Digital preservation
Last substantive revision: 2016-11-03
For now, this will be somewhat of a backup of my Quora blog on the topic, which is now not being maintained. (I’m trying to integrate content from here to more fitting pages.)
Thoughts on storing information in a useful/easily-accessible way. Archiving, backups, single-source publishing, source code management, redundancy (local, cloud), link rot, etc. Essentially, how can we best store thoughts so that later (a day? month? years?) we can easily find them again.
High-level overview of strategies for archiving browser activity
Using a download program external to the browser. This is what gwern does; he uses wget to download a list of URLs. The list of URLs are obtained from places.sqlite, which Firefox generates.
Using a browser plugin to save the page content to disk. The idea of this one is: You already have the webpage content in memory by virtue of browsing the page, so why not just store that to disk? However, this turns about to be harder than I thought, because first you need to understand JavaScript, and then you need to understand the plugin architecture of each major browser, and then actually write a plugin. It doesn’t seem like there are any GOOD plugins out there. Shelve is one option but I don’t trust it.
Using a cache server and then tunneling all your browser activity through a proxy provided by that server. I think Squid is the dominant player here, but I haven’t much experience with this strategy in general. One advantage of this is, you can set it up once, and it will work for all browsers (that can tunnel through a proxy).
Browser cache? Firefox and Chrome both maintain a cache of pages. The question is, does this count as a cache server, or serialized browser DOM, or a completely different solution?
Here is a table summarizing the strategies in more detail. The “Type” column is defined as follows:
- External
- A process external to the browser is run, and fetches pages separately. The advantages of this approach are that it is guaranteed to run asynchronously and it is easy to automate. One disadvantage is that all content must be downloaded twice (once when viewing the page in the browser, and once when archiving the page through the external process). Another is that the effects of scripting are generally not present.
- Browser DOM
- The browser fetches the pages, and internally represents it as a DOM. This is a serialized form of the DOM. The advantages of this approach are that the content need only be downloaded once, and the effects of scripting are generally(?) present.
- Raw
- The browser fetches the pages, but a process intercepts the streams reaching it to store it for the long-term. One advantage: theoretically, every bit that is transmitted is captured.
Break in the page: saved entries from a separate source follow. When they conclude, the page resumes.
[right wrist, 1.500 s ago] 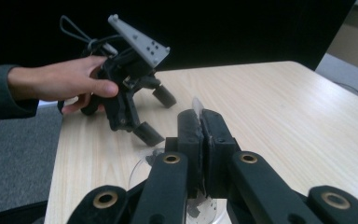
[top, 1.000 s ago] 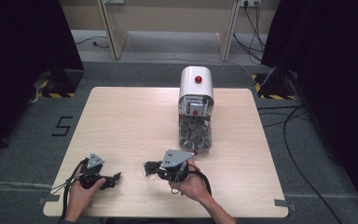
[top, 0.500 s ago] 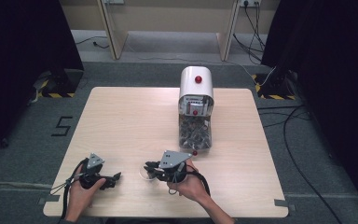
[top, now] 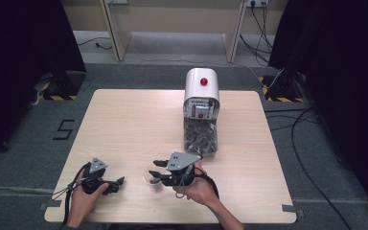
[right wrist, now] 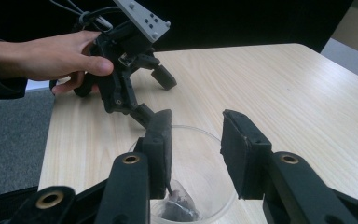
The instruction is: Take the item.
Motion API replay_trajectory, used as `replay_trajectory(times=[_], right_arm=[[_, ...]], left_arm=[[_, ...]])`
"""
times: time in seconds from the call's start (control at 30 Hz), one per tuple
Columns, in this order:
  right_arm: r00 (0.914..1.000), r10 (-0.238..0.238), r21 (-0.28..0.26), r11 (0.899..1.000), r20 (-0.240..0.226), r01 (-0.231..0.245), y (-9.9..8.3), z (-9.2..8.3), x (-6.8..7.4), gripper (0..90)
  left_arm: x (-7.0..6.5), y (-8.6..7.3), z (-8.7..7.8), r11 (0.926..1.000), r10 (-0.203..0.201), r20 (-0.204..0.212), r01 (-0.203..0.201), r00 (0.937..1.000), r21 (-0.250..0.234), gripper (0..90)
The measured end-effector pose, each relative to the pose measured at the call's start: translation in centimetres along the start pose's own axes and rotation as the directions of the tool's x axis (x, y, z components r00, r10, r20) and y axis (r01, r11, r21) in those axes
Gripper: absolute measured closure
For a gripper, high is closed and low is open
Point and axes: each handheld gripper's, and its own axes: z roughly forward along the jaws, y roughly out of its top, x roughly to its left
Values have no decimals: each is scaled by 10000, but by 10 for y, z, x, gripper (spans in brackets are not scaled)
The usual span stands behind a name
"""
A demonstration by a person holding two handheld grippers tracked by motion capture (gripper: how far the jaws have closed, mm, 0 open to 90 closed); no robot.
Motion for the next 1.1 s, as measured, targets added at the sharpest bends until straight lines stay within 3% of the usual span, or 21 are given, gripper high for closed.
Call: replay_trajectory(times=[1.1], right_arm=[[9949, 612, -261, 9979, 797, -593, 0, -25, -22, 600]], left_arm=[[0, 0, 0, 10000, 0, 1, 0, 10000, 2, 0]])
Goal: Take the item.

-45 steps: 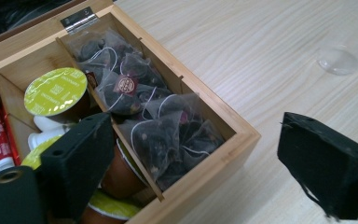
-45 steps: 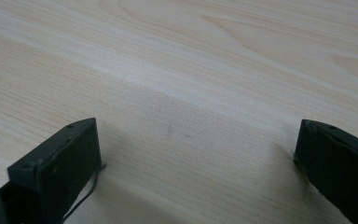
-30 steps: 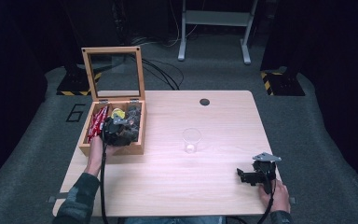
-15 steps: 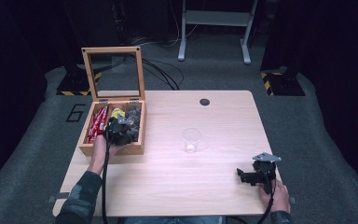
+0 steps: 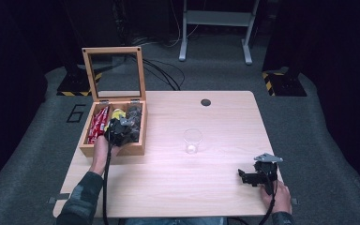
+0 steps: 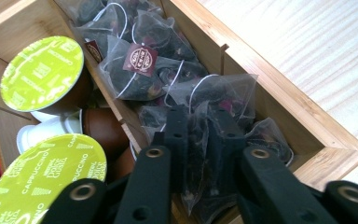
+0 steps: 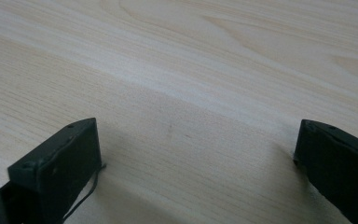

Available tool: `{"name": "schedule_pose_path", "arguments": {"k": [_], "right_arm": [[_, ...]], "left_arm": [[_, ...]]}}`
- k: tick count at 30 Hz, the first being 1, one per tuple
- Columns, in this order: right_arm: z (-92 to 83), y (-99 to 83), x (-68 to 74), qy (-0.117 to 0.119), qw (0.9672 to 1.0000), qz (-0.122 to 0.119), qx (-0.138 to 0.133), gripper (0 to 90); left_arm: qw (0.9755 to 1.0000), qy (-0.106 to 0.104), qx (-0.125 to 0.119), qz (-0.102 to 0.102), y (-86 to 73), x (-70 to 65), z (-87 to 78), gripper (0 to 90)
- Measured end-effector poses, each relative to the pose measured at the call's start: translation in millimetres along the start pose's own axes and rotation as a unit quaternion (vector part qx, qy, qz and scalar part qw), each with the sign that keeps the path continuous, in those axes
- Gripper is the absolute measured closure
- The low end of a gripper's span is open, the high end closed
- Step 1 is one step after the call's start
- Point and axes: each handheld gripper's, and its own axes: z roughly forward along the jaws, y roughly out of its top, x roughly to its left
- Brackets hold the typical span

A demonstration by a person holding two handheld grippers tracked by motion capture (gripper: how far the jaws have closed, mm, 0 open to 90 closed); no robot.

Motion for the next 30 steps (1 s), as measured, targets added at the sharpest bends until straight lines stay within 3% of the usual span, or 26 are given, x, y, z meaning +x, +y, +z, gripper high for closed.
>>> {"name": "schedule_pose_path", "arguments": {"k": [24, 30], "right_arm": [[-0.1, 0.1, 0.2, 0.000, 1.0000, 0.001, 0.000, 0.0], [0.0, 0.0, 0.0, 0.000, 1.0000, 0.000, 0.000, 0.0]], "left_arm": [[0.9978, 0.019, -0.064, 0.000, -1.5, -0.4, -25.1, 83.9], [0.9975, 0.014, -0.069, -0.005, -1.8, 1.0, -30.4, 84.1]]}}
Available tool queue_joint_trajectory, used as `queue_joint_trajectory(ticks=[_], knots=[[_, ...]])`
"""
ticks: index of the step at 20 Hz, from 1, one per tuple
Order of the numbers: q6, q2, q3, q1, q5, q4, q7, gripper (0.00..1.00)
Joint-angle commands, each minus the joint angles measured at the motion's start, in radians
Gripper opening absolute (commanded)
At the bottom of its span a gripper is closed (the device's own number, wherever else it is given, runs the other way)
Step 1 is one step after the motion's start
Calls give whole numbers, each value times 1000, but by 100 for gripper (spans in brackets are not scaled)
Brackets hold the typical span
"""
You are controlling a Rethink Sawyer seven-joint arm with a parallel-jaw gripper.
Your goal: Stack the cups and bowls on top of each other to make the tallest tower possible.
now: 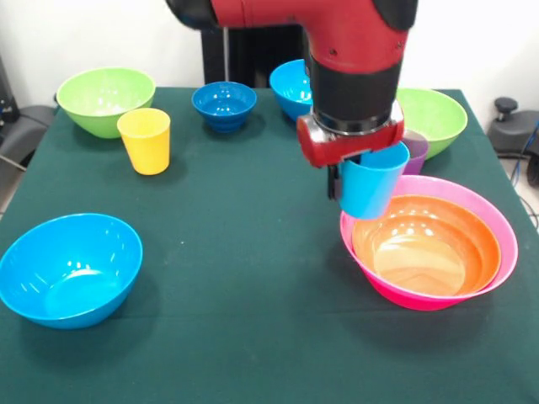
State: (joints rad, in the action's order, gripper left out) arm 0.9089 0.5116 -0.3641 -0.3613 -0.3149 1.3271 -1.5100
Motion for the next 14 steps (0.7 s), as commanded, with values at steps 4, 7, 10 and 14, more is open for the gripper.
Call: queue_joint_trajectory(ticks=[4,7,10,14], knots=[[-11,-7,-71,-7,9,95,35,0],[-61,-50,-72,7,0,66,9,0],[-123,-97,-68,21,-11,45,-22,0],[-173,-135,-62,32,-18,29,-36,0]])
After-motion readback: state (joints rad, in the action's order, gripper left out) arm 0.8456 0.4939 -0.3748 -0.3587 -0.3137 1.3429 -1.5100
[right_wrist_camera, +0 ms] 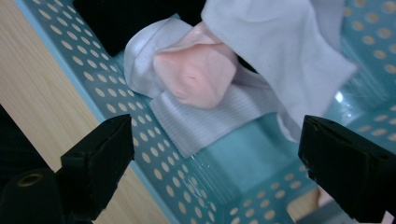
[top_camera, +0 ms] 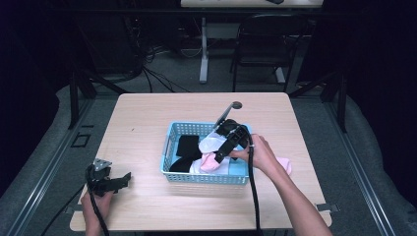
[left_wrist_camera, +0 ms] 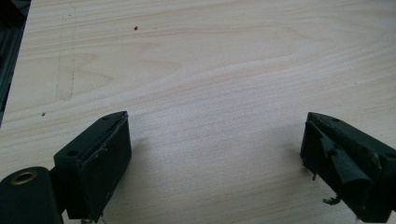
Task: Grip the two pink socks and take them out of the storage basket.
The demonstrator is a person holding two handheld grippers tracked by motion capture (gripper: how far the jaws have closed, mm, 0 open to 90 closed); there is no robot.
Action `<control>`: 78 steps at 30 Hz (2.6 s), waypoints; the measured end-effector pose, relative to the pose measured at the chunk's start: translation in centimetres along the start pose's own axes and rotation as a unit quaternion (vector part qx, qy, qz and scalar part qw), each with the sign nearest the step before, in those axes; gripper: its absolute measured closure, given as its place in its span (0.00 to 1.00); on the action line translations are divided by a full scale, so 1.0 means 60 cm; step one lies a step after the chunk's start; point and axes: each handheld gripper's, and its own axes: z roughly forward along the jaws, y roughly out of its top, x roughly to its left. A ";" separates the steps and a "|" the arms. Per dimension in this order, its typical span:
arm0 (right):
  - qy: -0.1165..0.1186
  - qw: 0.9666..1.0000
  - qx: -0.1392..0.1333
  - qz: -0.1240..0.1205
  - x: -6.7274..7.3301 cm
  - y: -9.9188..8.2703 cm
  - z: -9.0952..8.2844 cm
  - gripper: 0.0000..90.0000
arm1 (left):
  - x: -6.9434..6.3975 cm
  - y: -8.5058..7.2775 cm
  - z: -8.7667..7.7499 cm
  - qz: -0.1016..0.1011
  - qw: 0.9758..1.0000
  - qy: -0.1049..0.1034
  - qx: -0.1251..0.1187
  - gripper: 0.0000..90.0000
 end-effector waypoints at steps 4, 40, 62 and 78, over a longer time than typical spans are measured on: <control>0.011 1.000 0.018 -0.001 0.006 0.017 0.037 0.16 | 0.000 0.000 0.000 -0.001 1.000 0.000 0.000 0.10; 0.004 0.999 0.045 0.022 -0.004 0.033 0.096 0.96 | 0.000 0.000 0.000 0.000 1.000 0.000 0.000 0.10; -0.032 0.998 -0.054 -0.004 0.011 0.039 -0.069 0.97 | 0.000 0.000 0.000 0.000 1.000 0.000 0.000 0.10; -0.051 0.993 -0.104 0.001 0.013 0.018 -0.180 0.97 | 0.000 0.000 0.000 0.000 1.000 0.000 0.000 0.10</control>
Disadvantages: the way things are cached may be different from how the browser represents the page as a DOM(?); effects of client-side scripting are not present(?).
Strategy | Type | Browser support | Completeness | Appearance | Speed | Coverage of external resources | Automated? | Pages that require authentication? |
---|---|---|---|---|---|---|---|---|
wget/curl | External | Works for all browsers because downloads happen outside of the browser | Difficulty downloading sites that require JavaScript | Possibly bad | Fast, but requires downloading content twice (because it runs outside of the browser) | Yes | Yes, it’s pretty easy to set up a pipeline to export browser history and automatically fetch the URLs | Yes, if cookies are exported |
PhantomJS | External | Works for all browsers because downloads happen outside of the browser | Runs a headless browser so can support most/all JavaScript | Should be pretty good if external resources are also downloaded | Should be fine, but downloads content twice (because it runs outside of the browser) | Yes, but you have to script it yourself? | Yes, but you need to know JavaScript | Yes? |
View source | Raw | Most browsers have a “View Source” menu option | This is usually the raw HTML of the page without the effects of DOM scripting, so content that is loaded through scripts may not be present | Depends on whether you also fetch external resources, and also on how much scripting the page uses | Fast enough for most pages | Most browsers can do this | No | Yes |
document |
Browser DOM | Most modern browsers support this, though the representation and serialization might vary | Good, but doesn’t include external resources, although these could be fetched as well (see ScrapBook) | Generally bad unless external resources are downloaded | Fast | Yes, if you script it | Yes; both Firefox and Chrome provide content_scripts that can run on matched URLs |
Yes |
DOM Inspector | Browser DOM | Firefox | Good, but doesn’t include external resources | Generally bad unless external resources are downloaded | Fast | No? | No? | Yes |
Web Developer plugin’s “view generated source” | Browser DOM | Firefox, but Chrome probably has something similar | Good, but doesn’t include external resources | Generally bad unless external resources are downloaded | Pretty slow on sites like Facebook | No | No | Yes |
ScrapBook, ScrapBook X | Browser DOM | Firefox | Good | Good | Slow | Yes | With corresponding autosave plugin | No |
Shelve | Yes | Yes | ||||||
WarcProxy | Raw? | Works via HTTP proxy, so supports any browser | Apparently good | Apparently good | ||||
Squid | Raw | |||||||
Browser cache | Raw? | Each browser maintains its own cache | Depends on implementation by browser | Depends on implementation by browser | Depends on implementation by browser | Depends on implementation by browser | Yes, since the browser controls it |
Source HTML vs generated HTML
Thanks to JavaScript and other client-side scripting, naively saving the source HTML of a webpage is sometimes not enough to save all the content.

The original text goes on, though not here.